# TODO

Pick anything from here when relevant. Cross-cutting design notes live in
[CLAUDE.md](CLAUDE.md); high-level project intro in [README.md](README.md).

## Security

- **Unprivileged containers (userns mapping).** Today the nspawn container
  runs as a fully privileged root. Goal: `PrivateUsersChown=yes` (or the
  nixos-container equivalent) so uid 0 inside maps to an unprivileged uid
  on the host, and a container-root compromise lands the attacker on an
  ordinary user account, not the host's root. Requires per-agent state
  dirs to be chown'd to that uid on the host side.
- **Bash command allow-list.** Replace the blanket `Bash` allow with a
  pattern allow-list (`Bash(git *)`, `Bash(nix build .*)`, etc.) per
  claude-code's `--allowedTools` extended grammar. Likely lives in
  `agent.nix` so each agent can scope its own shell surface.

## Per-agent settings

- **Model override.** Hard-coded to `haiku` in the turn loop right now.
  Surface as a per-agent override: operator via dashboard, manager via
  `request_apply_commit` setting an attr on the agent's flake (most natural
  place since the flake already carries per-agent env/identity).

## UI / UX

- **Operator inbox view.** Drain replies addressed to `operator` and show
  them on the dashboard. Today they accumulate in sqlite unread; you can
  only see them by watching the live panel of the agent that sent them.
- **Per-agent UI substance.** Show last N inbox messages, last turn timing,
  link back to dashboard.
- **Static-asset SPA-style web UI.** Move toward: `index.html` is static,
  CSS/JS is static, all dynamic state is fetched over SSE / JSON endpoints.
  Currently the index HTML is server-rendered with state-dependent
  fragments inlined; the live event stream + async forms are already SSE /
  fetch. Goal is a cleaner split so the UI is one HTML file + JS app +
  small JSON API.
- **Background JS refresh on the live panel.** Already there for sends;
  any remaining places that reload the whole page should switch to fetch +
  partial updates.
- **xterm.js terminal** embedded per-agent, attached to a PTY exposed by
  the harness. Pairs well with the unprivileged-container work — would let
  the operator drop into the container without `nixos-container root-login`.

## Loop substance

- **Notes / state persistence.** Per-agent `notes.md` for durable scratch
  memory across turns. Compaction-on-overflow runs a separate short-lived
  claude session (à la bitburner-agent). The `--continue` session already
  gives short-term memory, but notes give cross-session durable knowledge
  that isn't lost on a `/compact` boundary.

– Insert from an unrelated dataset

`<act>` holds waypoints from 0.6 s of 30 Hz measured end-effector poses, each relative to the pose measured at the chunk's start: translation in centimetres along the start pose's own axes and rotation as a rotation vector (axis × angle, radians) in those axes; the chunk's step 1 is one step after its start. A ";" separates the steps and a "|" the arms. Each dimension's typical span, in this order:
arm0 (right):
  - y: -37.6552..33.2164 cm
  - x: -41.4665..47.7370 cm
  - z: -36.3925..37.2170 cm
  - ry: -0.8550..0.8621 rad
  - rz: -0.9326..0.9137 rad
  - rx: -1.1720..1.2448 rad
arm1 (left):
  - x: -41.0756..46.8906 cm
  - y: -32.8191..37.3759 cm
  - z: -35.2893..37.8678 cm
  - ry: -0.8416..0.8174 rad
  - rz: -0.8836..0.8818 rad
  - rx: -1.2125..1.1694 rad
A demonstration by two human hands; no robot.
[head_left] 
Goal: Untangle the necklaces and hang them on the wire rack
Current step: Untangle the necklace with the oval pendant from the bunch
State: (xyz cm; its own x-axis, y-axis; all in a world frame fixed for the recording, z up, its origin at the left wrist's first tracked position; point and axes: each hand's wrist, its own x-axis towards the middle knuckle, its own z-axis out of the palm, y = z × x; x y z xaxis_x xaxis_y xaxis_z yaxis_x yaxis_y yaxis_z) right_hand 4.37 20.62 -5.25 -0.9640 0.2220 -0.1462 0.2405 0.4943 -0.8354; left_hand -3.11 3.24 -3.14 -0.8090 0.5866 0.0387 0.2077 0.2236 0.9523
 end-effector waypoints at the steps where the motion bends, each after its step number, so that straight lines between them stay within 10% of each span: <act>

## Lifecycle / reliability

- **Bounded broker.** Cap rows per recipient or auto-vacuum delivered
  messages older than a threshold. sqlite is growing unbounded.
- **Container crash events.** Watch `container@*.service` via D-Bus, push
  `HelperEvent::ContainerCrash` to the manager's inbox so the manager can
  react (restart, escalate, etc.).
- **`destroy --purge`.** Today `destroy` keeps state by design; add an
  opt-in flag (CLI + dashboard) to also wipe `/var/lib/hyperhive/agents/<name>/`
  and `/var/lib/hyperhive/applied/<name>/`.

## Cleanup / docs

- **Debug-only sub-commands.** `hive-ag3nt send/recv` and the analogous
  `hive-m1nd send/recv/...` exist only for ops debugging. Move them into a
  hidden `debug` sub-command to declutter `--help`, or drop entirely.